By GILLIAN FLACCUS
SANTA ANA, Calif. (AP) — Advocacy groups sued the FBI and the Department of Justice on Tuesday for failing to turn over records they requested on surveillance in the Muslim-American community.
The complaint, filed in U.S. District Court in Santa Ana by the American Civil Liberties Union on behalf of the Muslim groups, alleges that the FBI has turned over only four pages of documents to community leaders, despite a Freedom of Information Act request filed more than a year ago. The documents were not related to surveillance.
The request sought records that described FBI guidelines and policies for surveillance and investigation of Muslim religious organizations, as well as specific information about FBI inquiries targeting 11 groups or people.
The lawsuit states that all the plaintiffs — who include some of the most prominent Muslim leaders in California — have reason to believe they have been investigated by the FBI since January 2001.
"It sends a message that Muslim-Americans have been, and continue to be, cooperating with law enforcement, but they're concerned there might be a disproportionate focus ... on their religious practices," said ACLU attorney Ranjana Natarajan.
One plaintiff, Shakeel Syed, said that his organization and others have spent three years building a relationship with the FBI but that the agency's resistance to the request was troubling.
"I think it is in the best interests of the government to come clean and be transparent and forthright," said Syed, executive director of the Islamic Shura Council of Southern California. "This is a credibility issue."
FBI spokeswoman Laura Eimiller said she could not comment on pending litigation but released a statement from J. Stephen Tidwell, the FBI's assistant director in charge for Los Angeles.
"The FBI does not investigate individuals or groups based on their lawful activities, religious or political beliefs," Tidwell said.
A message left for the Department of Justice after business hours was not returned.
The groups filed an initial FOIA request in May 2006, several months after federal law enforcement officials confirmed the existence of a classified radiation monitoring program used in surveillance at mosques, homes and businesses. At its peak, the secret program tested the air around 120 sites a day for signs of radiation that could be linked to terrorism.
The FBI responded to the request first by saying it couldn't identify any records that met the criteria requested. After an appeal, the agency turned over four pages that dealt with the Council of American-Islamic Relations and Hussam Ayloush, the council's executive director for Southern California.

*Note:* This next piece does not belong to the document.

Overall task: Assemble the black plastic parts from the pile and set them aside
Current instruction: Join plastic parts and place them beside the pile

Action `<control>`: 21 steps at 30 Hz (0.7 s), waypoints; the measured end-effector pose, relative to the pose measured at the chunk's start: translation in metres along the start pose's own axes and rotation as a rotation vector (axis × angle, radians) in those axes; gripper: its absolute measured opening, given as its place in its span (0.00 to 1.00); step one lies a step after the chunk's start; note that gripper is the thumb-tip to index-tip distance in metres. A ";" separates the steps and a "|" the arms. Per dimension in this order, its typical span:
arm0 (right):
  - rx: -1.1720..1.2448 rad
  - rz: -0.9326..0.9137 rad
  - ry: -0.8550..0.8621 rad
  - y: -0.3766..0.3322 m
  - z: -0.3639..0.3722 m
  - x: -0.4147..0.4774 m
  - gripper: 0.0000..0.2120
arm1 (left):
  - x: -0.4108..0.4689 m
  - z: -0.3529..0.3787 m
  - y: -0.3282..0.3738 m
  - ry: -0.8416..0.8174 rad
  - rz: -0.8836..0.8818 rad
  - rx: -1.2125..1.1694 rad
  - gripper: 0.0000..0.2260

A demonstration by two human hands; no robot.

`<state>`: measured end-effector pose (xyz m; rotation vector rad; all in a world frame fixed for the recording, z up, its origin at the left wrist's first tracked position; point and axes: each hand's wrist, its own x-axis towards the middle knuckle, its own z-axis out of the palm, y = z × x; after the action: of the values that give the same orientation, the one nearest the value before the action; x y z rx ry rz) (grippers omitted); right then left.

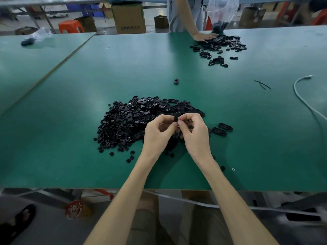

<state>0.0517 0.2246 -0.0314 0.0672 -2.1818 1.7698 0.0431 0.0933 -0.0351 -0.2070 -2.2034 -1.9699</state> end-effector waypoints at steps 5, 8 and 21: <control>-0.017 0.025 0.014 0.002 0.000 0.001 0.10 | 0.000 -0.002 0.001 0.023 -0.011 -0.012 0.05; -0.019 0.048 -0.003 0.002 0.000 0.001 0.08 | -0.001 -0.001 0.001 0.025 -0.012 0.007 0.06; -0.048 0.036 0.031 -0.001 -0.001 -0.001 0.03 | -0.003 0.001 0.005 0.038 -0.025 0.056 0.05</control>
<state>0.0527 0.2254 -0.0309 -0.0111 -2.2153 1.7250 0.0468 0.0945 -0.0305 -0.1345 -2.2447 -1.9050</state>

Those documents dealt with a suspected hate crime at a mosque that the council had reported to the FBI and a conversation Ayloush had with an FBI agent about cooperating with federal law enforcers, Natarajan said.
She said she believes there are many more records because each plaintiff has been interviewed by the FBI or stopped at airports for questioning. The FBI, in its responses, indicted it searched only files that hold information on active criminal investigations instead of more general files that could encompass surveillance activities, she said.
Ayloush, who said he is questioned by federal agents every time he flies internationally, said he had hoped the FOIA request would help him determine why he is stopped.The government has 60 days to respond to the lawsuit.
"Either ... we're being stopped because we're Muslims — which is morally wrong — or that the government must have some erroneous info linked to me that I need to be able to clear," he said.